La culpabilité provoquant jusque des hallucinations et le conduisant à ne plus s’alimenter :

 

« Personne n’est venu. Mais c’est le sang qui crie en toi. Quand il na pas d’issue et qu’il commence à former des caillots, alors on a la berlue… Tu vas manger ? »

 

Une chute abyssale le conduisant aux prises avec la folie :

 

« Parfois, il se figurait être alité depuis un mois déjà ; à d’autres moments, tous les incidents de sa maladie lui paraissaient se produire dans une seule et même journée. Mais cela, — cela, il l’avait absolument oublié ; à chaque instant, il est vrai, il se disait qu’il avait oublié une chose dont il aurait dû se souvenir, — il se tourmentait, faisait de pénibles efforts de mémoire, gémissait, devenait furieux, ou était pris d’une terreur indicible. Alors il se dressait sur son lit, voulait s’enfuir, mais toujours quelqu’un le retenait de force. Ces crises l’affaiblissaient et se terminaient par l’évanouissement. À la fin, il recouvra tout à fait l’usage de ses sens. »

 

Je ne vous spoilerais rien quant à l’issue de cette lutte intérieure qui va aborder également la thématique de la rédemption et de la foi. Si j’ai pu vous résumer la trajectoire du crime (élément central qui s'appuie sur une thèse particulière), vous dire que le gros de l’ouvrage traite du « châtiment », qui lui, se développe tout au long du roman - et comme vous avez pu le lire il est d’abord intérieur. Car Raskolnikoff n’est pas uniquement poursuivi par la justice, mais aussi et surtout par sa propre conscience.

 

« Celui qui a une conscience souffre en reconnaissant son erreur.
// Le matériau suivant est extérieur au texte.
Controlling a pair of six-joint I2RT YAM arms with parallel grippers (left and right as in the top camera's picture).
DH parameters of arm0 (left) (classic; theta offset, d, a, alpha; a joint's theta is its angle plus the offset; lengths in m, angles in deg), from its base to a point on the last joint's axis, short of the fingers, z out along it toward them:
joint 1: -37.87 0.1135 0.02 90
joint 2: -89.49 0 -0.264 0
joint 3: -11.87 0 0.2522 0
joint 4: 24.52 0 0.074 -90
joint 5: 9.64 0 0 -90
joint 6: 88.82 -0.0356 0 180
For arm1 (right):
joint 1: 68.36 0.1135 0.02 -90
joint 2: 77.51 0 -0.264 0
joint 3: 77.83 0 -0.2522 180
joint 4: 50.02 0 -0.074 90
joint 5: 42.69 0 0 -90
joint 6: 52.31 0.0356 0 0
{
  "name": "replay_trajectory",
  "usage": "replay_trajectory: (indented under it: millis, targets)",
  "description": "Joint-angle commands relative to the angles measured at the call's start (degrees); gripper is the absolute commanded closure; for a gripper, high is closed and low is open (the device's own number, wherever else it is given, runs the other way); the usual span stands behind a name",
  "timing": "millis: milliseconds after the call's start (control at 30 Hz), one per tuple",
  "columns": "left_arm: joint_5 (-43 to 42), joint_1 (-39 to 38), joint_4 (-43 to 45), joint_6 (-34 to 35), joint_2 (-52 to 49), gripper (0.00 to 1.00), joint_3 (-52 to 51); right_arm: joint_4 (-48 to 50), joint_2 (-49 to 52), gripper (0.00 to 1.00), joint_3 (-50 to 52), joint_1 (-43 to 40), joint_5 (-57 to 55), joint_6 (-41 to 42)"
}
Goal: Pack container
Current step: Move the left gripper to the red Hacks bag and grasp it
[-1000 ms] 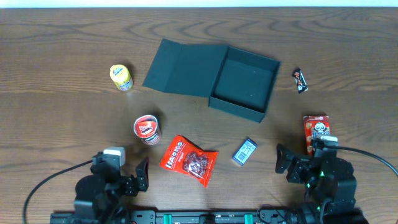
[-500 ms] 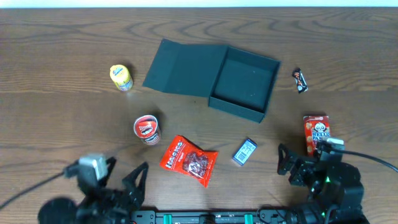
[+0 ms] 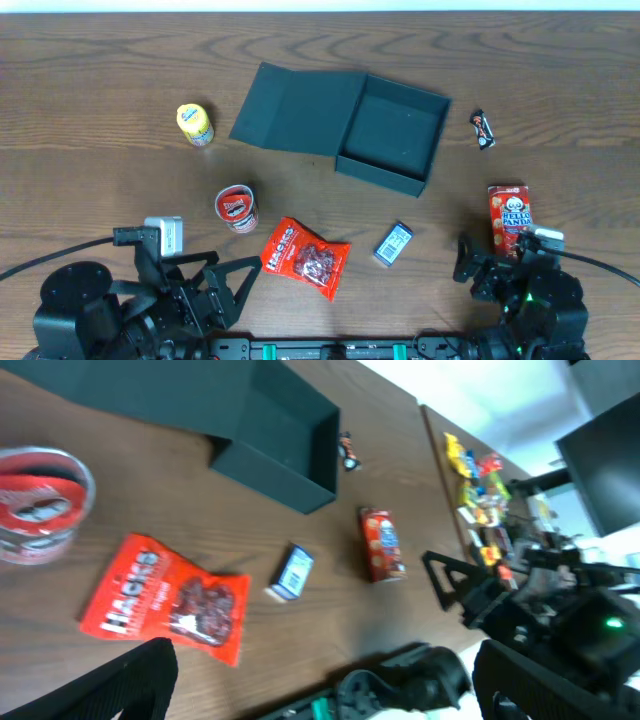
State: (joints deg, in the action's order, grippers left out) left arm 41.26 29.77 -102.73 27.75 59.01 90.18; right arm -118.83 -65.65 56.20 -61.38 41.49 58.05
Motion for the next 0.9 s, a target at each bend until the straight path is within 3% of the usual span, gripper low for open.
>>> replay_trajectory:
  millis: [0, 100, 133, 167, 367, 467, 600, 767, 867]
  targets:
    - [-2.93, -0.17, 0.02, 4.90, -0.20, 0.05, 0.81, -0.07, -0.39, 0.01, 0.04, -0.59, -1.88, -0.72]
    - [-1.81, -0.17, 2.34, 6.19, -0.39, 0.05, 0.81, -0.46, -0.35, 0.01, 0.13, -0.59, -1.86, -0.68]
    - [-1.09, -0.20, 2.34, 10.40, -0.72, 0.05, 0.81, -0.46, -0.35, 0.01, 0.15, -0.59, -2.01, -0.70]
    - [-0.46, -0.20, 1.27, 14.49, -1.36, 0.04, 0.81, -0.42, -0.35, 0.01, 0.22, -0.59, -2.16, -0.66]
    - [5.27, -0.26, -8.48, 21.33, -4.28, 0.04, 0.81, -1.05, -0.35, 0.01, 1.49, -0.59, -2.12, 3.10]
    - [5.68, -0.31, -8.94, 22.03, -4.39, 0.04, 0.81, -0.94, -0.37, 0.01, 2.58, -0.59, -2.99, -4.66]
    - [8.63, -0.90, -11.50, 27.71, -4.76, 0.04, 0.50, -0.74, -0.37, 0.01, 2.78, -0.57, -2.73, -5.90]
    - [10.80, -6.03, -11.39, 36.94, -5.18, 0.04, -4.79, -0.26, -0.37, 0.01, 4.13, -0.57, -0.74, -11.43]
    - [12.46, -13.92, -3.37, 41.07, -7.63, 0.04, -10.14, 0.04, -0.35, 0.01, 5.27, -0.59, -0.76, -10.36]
C’est sa punition, — indépendamment des galères ».

 

Et c’est cette exploration qui en fait un livre de référence, une plongée vertigineuse dans les abîmes de l’âme humaine. Il interroge la morale, la foi, la justice et la nature du mal. Dostoïevski nous livre une œuvre exigeante, mais bouleversante.

 

Un livre incontournable, qui probablement doit bien faire partie des tops 10 des livres à avoir lu au moins une fois dans sa vie.